Selecting an encoding

So, which character encoding should you use for your documents? That's actually quite a thorny issue. Different character encodings cover different sets of characters. There are a few encodings that cover all of UCS, and these are preferable, but it really all depends on your software.

A lot of modern computer software tends to second-guess you when it comes to encodings. Your best bet is to use software (text editor, HTML editor, Web server) that has a clear idea of what character encoding it is using. Personally, I use GNU Emacs with the MULE multi-language extensions which goes quite overboard in allowing you to select possibly every encoding under the sun, but that might not be quite your cup of tea. Most notably, beware of operating systems like Microsoft Windows that tend to take charge of character encoding behind the scenes without letting your program into the whole process (kind of like the WTO).
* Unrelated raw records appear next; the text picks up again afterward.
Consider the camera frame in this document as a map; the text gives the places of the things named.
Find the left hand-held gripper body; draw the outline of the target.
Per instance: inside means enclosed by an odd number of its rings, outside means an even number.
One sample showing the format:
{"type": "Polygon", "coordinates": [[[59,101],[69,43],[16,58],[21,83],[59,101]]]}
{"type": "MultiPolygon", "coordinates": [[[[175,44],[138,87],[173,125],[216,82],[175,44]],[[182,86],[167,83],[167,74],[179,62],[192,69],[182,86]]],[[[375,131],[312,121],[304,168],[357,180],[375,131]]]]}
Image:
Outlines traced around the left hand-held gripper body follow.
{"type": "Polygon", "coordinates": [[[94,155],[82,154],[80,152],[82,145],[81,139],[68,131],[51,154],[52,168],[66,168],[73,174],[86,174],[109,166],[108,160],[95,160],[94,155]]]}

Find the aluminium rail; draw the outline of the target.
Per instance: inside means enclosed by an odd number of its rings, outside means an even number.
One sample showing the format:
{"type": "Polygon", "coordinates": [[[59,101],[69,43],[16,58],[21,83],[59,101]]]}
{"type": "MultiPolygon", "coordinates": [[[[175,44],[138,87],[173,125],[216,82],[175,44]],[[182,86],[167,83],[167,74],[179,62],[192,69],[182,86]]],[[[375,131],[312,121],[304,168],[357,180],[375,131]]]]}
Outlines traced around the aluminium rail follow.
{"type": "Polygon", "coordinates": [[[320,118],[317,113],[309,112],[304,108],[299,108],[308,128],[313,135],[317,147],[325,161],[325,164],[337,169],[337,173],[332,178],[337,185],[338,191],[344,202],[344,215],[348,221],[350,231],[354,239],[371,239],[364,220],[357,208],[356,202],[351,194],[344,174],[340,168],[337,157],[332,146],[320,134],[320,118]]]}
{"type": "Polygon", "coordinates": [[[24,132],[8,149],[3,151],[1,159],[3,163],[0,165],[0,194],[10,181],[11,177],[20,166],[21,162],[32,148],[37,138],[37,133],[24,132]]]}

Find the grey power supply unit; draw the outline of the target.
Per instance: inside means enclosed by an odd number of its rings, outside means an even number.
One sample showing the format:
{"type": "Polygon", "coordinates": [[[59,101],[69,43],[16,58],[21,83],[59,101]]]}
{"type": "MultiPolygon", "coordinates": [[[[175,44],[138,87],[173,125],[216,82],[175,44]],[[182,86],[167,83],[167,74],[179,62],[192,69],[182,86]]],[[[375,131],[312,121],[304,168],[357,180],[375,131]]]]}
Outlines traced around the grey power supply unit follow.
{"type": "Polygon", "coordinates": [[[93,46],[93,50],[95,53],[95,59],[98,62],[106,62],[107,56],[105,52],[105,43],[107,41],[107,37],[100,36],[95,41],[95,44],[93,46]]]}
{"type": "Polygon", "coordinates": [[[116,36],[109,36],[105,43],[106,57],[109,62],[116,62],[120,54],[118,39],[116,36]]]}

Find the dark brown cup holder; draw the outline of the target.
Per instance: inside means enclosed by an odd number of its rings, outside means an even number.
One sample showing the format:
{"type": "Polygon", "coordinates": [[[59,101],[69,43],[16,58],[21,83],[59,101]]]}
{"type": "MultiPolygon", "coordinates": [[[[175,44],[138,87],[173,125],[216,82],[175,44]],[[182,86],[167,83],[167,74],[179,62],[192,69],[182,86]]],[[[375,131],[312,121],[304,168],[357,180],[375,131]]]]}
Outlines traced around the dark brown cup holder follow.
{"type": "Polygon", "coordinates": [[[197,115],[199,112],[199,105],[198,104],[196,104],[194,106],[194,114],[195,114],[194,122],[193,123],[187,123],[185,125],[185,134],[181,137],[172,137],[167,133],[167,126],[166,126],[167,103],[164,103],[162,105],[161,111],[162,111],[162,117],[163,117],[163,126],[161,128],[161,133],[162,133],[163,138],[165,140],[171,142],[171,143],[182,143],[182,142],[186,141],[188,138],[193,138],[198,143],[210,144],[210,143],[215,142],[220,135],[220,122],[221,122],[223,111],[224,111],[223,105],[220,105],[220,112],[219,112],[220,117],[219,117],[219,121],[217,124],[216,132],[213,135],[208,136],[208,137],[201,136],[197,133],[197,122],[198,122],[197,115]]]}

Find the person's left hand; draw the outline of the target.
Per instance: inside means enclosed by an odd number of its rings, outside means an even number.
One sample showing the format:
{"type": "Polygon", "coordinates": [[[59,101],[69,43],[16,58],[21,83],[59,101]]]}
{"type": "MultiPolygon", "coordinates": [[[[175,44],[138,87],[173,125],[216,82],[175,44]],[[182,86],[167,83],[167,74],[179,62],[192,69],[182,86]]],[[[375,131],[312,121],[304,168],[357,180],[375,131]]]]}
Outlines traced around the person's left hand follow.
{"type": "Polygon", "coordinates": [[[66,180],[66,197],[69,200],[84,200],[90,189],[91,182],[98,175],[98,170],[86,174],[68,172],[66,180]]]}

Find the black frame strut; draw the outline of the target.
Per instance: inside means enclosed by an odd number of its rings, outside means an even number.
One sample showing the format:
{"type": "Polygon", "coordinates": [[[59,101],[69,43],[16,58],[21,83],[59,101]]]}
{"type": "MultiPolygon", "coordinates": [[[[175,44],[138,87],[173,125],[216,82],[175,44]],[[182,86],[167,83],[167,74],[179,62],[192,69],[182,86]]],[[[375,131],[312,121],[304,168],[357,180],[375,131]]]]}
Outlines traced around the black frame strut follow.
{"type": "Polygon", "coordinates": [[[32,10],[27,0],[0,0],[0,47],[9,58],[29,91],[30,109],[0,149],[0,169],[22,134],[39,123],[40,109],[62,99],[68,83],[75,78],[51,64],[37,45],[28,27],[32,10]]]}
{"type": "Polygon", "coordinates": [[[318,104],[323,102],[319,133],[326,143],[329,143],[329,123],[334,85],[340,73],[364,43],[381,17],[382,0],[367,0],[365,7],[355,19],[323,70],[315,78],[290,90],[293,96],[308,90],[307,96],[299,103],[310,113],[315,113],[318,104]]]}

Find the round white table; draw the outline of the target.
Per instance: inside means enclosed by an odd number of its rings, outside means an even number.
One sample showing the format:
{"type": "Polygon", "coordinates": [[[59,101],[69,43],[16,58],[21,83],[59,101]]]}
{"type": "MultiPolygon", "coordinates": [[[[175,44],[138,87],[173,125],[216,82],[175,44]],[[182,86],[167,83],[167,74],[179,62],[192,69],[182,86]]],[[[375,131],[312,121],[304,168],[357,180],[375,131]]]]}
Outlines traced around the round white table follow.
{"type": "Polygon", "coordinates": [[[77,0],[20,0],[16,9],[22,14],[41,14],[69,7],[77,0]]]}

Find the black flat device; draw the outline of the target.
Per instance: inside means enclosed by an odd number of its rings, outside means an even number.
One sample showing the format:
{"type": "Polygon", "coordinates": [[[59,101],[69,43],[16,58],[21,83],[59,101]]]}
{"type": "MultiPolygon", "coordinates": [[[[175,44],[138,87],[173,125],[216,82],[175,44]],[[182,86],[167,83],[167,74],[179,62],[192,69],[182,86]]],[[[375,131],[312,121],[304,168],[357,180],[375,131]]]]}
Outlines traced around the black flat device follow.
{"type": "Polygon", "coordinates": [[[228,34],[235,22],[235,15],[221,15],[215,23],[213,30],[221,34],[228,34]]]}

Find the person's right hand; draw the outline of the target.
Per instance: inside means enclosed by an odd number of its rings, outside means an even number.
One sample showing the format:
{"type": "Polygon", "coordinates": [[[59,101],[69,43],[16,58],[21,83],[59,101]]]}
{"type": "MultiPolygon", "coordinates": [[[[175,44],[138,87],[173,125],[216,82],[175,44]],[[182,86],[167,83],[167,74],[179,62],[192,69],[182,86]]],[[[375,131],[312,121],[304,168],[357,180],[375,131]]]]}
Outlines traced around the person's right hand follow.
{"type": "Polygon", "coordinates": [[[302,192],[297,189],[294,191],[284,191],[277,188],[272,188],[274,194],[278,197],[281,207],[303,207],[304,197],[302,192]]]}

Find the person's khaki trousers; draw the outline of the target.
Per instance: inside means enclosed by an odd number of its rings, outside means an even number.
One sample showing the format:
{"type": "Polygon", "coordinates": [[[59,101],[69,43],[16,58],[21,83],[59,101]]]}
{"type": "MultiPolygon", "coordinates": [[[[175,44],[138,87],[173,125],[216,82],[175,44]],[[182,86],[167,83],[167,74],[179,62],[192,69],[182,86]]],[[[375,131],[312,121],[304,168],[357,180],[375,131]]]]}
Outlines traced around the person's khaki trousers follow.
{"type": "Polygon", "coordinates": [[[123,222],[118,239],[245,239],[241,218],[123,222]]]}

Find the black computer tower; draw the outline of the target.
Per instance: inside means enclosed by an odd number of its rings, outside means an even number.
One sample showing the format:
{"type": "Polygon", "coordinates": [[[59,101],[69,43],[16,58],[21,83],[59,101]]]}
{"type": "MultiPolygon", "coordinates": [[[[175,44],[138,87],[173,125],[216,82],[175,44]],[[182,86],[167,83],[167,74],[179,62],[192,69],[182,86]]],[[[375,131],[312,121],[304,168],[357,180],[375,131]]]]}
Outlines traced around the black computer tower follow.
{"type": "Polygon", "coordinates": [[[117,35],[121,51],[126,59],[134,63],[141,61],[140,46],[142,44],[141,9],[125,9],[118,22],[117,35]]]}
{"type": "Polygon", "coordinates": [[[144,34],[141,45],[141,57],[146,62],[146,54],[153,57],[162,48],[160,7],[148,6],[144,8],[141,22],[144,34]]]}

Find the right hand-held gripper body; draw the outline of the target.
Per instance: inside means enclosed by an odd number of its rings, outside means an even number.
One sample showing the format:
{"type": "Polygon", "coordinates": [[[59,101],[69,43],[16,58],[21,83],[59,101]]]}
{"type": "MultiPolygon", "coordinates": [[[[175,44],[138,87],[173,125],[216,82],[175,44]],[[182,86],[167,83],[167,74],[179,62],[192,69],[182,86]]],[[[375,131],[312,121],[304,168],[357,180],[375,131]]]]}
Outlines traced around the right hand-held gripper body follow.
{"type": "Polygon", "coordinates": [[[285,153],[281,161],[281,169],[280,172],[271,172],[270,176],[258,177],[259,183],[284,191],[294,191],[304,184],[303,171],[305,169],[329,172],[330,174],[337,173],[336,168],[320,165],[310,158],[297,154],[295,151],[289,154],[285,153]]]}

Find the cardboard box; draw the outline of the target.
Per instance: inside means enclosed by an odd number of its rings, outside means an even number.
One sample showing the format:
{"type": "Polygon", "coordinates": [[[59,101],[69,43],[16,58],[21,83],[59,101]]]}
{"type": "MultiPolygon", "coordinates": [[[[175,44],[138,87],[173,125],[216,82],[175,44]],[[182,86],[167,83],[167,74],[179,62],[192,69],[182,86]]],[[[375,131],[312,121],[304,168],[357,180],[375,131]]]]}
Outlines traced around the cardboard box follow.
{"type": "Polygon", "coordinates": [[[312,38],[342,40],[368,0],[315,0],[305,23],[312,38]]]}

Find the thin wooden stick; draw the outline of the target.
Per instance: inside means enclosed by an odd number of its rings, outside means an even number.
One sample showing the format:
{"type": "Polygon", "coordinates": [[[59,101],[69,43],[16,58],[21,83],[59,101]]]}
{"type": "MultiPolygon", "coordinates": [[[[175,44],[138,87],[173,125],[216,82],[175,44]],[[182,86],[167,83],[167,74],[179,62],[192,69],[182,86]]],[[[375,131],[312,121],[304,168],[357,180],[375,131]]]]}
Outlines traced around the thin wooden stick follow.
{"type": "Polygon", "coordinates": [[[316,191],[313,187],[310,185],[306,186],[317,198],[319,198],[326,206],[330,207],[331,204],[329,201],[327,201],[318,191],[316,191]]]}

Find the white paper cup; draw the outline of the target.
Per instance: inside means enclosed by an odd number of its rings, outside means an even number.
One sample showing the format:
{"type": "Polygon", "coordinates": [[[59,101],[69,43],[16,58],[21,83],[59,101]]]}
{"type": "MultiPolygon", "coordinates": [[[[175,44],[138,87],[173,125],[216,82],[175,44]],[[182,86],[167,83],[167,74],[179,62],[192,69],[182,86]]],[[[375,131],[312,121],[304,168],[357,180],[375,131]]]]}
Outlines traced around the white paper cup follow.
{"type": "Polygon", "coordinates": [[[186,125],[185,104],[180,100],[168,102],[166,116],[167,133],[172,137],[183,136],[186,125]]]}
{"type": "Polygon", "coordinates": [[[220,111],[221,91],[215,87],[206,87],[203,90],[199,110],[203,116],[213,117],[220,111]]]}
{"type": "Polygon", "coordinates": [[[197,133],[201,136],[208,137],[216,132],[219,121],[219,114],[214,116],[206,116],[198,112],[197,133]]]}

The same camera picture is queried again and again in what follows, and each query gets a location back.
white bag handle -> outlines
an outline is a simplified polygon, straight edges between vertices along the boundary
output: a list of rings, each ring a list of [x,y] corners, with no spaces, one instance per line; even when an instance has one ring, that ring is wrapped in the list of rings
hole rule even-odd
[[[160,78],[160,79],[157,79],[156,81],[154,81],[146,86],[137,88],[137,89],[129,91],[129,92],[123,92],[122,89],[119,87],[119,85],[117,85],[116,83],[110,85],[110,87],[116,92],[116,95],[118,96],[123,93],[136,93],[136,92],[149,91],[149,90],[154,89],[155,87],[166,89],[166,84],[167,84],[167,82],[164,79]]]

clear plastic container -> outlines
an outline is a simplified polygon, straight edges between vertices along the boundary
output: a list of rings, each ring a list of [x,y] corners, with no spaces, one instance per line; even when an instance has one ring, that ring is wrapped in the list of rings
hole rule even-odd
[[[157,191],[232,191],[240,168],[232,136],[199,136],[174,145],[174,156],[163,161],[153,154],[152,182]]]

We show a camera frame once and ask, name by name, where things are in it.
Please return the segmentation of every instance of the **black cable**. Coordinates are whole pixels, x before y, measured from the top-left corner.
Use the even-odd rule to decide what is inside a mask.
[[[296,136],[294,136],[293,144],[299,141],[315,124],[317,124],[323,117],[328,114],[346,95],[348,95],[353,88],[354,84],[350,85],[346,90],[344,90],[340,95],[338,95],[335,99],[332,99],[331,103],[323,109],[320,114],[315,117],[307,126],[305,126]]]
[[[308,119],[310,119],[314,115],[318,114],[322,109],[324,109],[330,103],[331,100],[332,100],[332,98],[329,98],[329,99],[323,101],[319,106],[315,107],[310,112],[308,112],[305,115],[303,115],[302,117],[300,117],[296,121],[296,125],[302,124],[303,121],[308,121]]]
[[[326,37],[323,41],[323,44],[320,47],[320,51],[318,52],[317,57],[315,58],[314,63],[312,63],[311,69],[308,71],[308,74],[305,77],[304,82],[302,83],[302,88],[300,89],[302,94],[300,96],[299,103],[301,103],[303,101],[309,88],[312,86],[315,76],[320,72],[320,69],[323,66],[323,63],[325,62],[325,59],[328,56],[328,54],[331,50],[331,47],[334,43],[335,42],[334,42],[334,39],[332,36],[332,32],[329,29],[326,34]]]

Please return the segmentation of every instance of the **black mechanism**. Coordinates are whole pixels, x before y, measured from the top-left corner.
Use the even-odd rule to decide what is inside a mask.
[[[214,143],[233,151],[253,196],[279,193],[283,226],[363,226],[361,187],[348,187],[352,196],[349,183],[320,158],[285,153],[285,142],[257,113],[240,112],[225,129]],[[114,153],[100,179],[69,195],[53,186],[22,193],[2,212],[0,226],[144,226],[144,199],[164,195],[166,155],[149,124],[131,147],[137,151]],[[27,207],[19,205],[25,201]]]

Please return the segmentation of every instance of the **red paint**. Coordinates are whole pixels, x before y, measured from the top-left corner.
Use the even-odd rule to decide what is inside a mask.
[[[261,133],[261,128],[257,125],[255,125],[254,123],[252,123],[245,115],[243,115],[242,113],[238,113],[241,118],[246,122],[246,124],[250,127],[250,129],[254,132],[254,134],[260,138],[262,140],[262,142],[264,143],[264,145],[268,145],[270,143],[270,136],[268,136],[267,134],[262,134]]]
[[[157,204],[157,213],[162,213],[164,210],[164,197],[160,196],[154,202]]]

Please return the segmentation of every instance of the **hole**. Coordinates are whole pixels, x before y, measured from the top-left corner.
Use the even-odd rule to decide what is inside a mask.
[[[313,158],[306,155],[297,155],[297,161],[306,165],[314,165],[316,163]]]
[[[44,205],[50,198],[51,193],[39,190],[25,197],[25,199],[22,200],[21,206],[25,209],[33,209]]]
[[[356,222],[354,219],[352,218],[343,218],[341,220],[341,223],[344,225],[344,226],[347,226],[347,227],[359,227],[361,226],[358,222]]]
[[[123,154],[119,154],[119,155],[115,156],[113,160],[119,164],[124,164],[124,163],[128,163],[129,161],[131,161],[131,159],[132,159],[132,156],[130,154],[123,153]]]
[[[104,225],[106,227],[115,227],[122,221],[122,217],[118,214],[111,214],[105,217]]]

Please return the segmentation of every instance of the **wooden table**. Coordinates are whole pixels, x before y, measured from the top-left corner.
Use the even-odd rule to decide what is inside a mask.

Windows tends to use a whole bunch of proprietary encodings that are similar, but not quite compatible to some popular encodings (most notably ISO Latin-1, which is eerily similar to the Windows-1252 encoding, but with a couple of very significant incompatibilities. If you use Windows software to create your documents, make sure to specify that you're using a Windows encoding; we'll see how to do this later on).

In short, you need to select an encoding that (a) covers all the characters you want to use, (b) is understood by whatever software you use to author your documents and (c) is fairly common. Common encodings include the ISO-8859-x series of encodings, SHIFT-JIS and EUC-JP for Japanese, and the various Unicode encodings (UTF-4, UTF-8, UTF-16 etc.).